● **ACTION ITEM**
Reproduce word for word, from the entries below, the line with "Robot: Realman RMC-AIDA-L", the line with "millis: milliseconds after", and every line between them, and nothing more.

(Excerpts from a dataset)
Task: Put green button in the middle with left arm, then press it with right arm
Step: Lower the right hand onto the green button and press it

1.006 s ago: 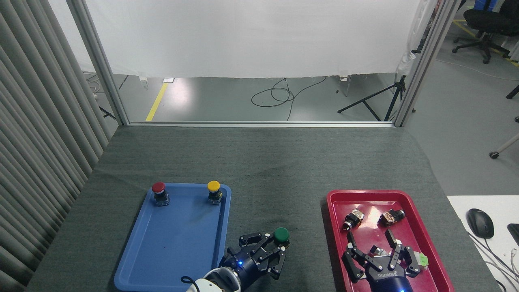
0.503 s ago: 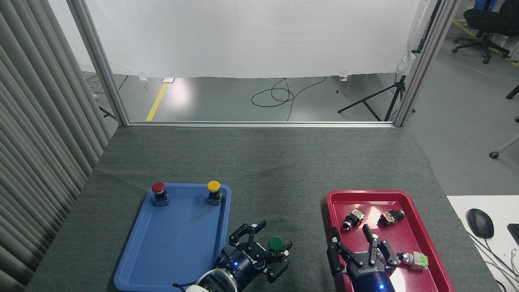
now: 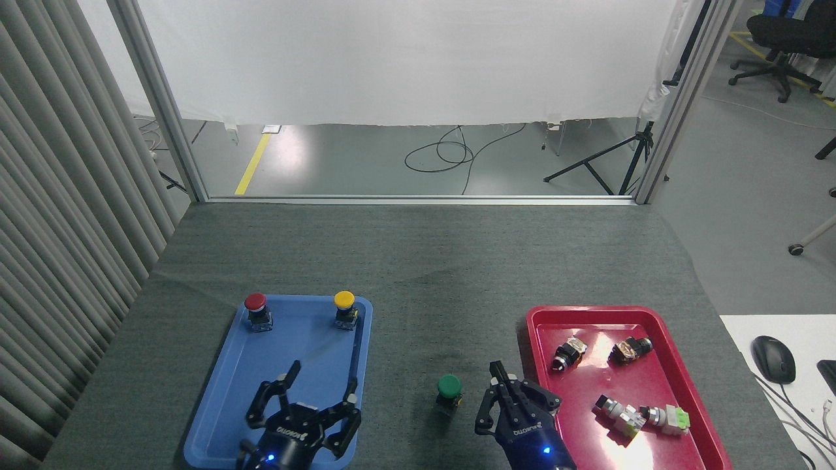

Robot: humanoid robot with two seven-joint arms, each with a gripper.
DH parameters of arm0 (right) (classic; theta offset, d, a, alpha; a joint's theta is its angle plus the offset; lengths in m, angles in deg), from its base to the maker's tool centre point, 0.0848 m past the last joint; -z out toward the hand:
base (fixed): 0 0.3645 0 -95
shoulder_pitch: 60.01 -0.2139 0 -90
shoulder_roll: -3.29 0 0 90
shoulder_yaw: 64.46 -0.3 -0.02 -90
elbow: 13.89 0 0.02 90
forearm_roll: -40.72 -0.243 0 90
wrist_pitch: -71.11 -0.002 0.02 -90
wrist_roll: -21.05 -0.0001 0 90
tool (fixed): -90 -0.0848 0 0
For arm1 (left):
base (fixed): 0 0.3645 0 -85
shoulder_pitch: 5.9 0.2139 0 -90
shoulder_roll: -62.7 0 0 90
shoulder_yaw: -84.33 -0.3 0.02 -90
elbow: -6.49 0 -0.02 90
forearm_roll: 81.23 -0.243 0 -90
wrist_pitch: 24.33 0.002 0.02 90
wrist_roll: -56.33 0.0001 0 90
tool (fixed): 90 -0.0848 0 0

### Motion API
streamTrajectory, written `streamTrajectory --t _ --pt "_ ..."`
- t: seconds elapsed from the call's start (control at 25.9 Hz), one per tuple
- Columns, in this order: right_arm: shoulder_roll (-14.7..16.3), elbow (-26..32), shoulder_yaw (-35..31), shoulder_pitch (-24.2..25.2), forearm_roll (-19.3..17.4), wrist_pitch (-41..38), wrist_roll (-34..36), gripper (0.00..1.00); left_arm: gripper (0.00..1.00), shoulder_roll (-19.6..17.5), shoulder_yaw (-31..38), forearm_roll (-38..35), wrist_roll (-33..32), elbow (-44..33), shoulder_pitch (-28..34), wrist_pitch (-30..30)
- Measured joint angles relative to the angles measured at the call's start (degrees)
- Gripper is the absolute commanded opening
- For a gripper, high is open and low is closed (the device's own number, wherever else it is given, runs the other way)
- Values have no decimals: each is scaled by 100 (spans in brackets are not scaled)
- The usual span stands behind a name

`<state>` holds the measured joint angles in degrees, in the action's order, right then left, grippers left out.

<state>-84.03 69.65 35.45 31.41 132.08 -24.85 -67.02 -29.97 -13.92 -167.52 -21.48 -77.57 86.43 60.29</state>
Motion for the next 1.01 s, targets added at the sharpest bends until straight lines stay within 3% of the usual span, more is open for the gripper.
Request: streamTrajectory --t 0.23,0.39,0.58,0.85,1.01 --pt "-255 -593 401 -296 58 109 -41 0 100 56 762 45 215 -91 462 82" --pt "-365 -1130 574 -455 32 185 -73 0 100 53 930 357 216 -73 443 47" --pt "-361 -1344 622 -496 1 236 58 0 100 -7 1228 810 204 -44 262 42" --pt "-265 -784 614 -489 -114 526 -108 1 100 -138 1296 915 193 -24 218 6" --pt "-159 -470 551 -419 -229 602 109 10 100 -186 1317 928 193 -48 216 1"
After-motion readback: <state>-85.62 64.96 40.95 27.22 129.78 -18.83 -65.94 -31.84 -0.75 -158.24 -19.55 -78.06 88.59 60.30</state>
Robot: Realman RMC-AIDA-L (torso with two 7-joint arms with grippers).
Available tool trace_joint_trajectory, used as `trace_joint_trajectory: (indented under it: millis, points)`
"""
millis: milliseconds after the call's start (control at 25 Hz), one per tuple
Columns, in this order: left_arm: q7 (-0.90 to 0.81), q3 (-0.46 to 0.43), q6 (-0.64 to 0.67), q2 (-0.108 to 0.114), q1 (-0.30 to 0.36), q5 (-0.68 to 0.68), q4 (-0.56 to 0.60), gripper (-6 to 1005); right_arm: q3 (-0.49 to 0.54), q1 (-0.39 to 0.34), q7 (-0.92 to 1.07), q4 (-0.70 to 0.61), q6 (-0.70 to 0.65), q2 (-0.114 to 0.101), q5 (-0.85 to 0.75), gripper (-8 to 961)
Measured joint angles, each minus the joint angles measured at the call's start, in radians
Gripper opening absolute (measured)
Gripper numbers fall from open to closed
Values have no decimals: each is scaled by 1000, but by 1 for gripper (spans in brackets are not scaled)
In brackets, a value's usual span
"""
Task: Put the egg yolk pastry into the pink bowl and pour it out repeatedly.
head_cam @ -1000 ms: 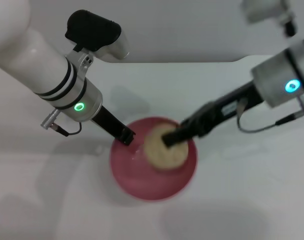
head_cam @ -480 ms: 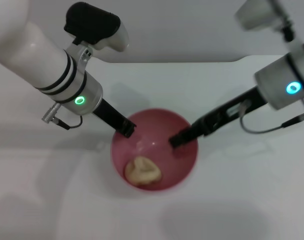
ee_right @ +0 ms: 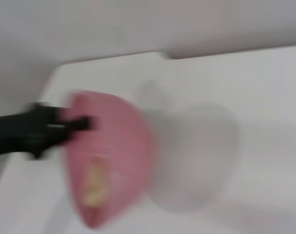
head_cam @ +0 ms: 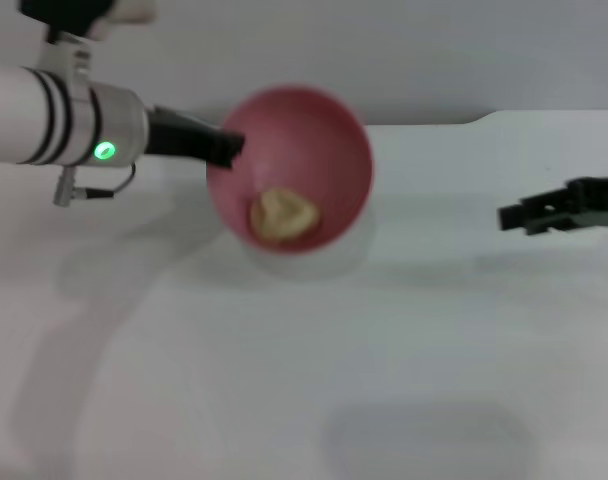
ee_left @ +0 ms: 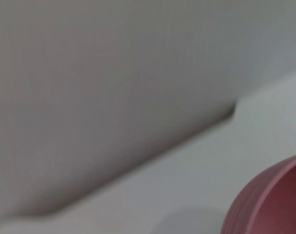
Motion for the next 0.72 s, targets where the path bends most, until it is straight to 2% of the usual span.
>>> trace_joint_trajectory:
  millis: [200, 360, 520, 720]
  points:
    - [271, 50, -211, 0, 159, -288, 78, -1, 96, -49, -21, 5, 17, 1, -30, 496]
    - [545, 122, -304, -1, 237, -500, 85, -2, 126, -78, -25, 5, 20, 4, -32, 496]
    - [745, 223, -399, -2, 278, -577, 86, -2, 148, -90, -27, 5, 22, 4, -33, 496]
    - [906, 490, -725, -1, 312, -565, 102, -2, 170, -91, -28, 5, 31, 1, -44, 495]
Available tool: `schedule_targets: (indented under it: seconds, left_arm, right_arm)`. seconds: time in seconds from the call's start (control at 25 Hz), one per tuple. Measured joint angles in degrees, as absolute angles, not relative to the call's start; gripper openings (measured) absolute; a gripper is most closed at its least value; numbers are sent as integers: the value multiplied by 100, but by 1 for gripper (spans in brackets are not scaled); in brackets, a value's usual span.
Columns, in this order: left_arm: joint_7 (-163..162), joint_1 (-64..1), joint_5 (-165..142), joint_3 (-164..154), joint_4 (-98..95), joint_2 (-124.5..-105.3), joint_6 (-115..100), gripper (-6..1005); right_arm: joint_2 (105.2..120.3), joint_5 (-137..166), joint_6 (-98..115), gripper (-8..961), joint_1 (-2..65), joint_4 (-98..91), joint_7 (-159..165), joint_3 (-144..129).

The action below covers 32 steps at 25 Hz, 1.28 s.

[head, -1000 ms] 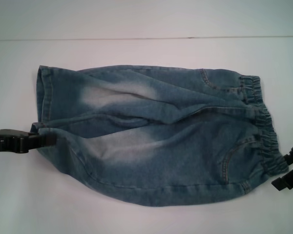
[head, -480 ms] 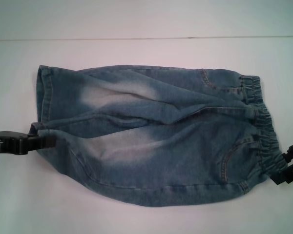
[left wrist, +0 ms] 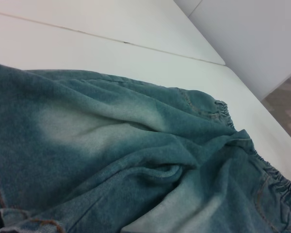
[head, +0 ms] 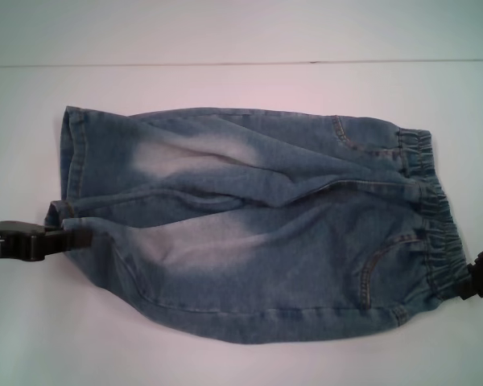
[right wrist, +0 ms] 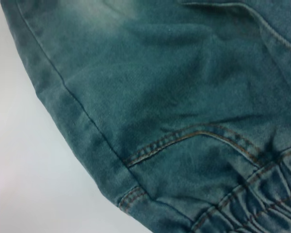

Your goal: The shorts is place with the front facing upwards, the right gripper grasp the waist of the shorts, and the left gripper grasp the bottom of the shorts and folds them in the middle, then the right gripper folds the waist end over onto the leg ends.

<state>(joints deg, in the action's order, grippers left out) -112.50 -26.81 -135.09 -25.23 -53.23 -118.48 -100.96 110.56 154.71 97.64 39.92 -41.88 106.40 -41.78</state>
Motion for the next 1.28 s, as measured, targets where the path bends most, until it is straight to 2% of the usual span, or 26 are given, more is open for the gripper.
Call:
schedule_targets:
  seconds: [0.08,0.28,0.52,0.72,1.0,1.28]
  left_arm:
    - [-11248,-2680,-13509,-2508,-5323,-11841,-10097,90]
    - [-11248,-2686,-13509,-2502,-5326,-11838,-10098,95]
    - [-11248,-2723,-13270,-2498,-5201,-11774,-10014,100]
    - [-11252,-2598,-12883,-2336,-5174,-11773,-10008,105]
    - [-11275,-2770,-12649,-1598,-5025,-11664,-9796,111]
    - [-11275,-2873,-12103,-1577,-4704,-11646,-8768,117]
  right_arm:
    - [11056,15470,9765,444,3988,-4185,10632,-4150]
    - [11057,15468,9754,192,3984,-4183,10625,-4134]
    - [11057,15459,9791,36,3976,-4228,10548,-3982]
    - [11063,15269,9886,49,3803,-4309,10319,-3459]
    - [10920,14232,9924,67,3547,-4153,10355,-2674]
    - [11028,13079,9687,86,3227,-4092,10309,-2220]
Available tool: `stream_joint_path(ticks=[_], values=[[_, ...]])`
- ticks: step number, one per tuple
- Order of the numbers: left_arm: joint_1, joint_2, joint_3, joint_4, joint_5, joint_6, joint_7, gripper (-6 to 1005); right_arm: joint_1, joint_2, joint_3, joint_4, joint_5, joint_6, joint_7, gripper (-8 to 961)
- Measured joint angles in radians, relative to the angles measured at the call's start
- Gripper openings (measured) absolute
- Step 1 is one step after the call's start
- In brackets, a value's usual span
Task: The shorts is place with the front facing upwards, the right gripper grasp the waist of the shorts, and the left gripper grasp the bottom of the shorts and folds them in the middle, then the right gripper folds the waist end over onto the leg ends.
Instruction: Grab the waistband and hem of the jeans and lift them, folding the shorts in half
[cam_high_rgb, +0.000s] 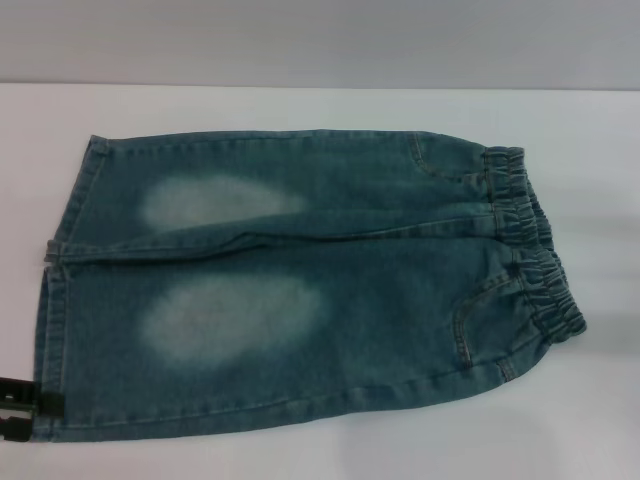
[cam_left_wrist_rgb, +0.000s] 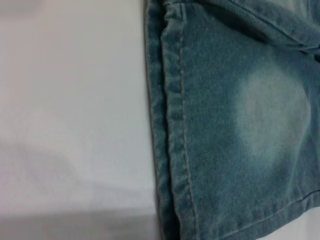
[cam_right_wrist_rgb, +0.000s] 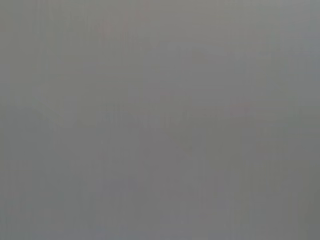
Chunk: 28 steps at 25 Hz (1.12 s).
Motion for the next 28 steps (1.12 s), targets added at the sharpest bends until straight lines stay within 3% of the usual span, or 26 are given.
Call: stream_joint_path(ticks=[17, 28], values=[[-0.014, -0.006, 0.023, 0.000, -0.002, -0.012, -0.001, 746, 0.006, 0.000, 0.000, 0.000, 0.000, 0.004, 0.000, 788], [-0.049, -0.022, 0.024, 0.000, -0.008, -0.006, 0.003, 742, 0.008, 0.000, 0.000, 0.000, 0.000, 0.015, 0.000, 787]])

● **EXERCISE ANSWER**
Robot: Realman RMC-AIDA-L (torso with two 7-joint arms with grippers).
Available tool trace_joint_trajectory, used as `trace_joint_trajectory: (indented under it: millis, points)`
"""
millis: milliseconds after the call's start (control at 25 Hz), one per tuple

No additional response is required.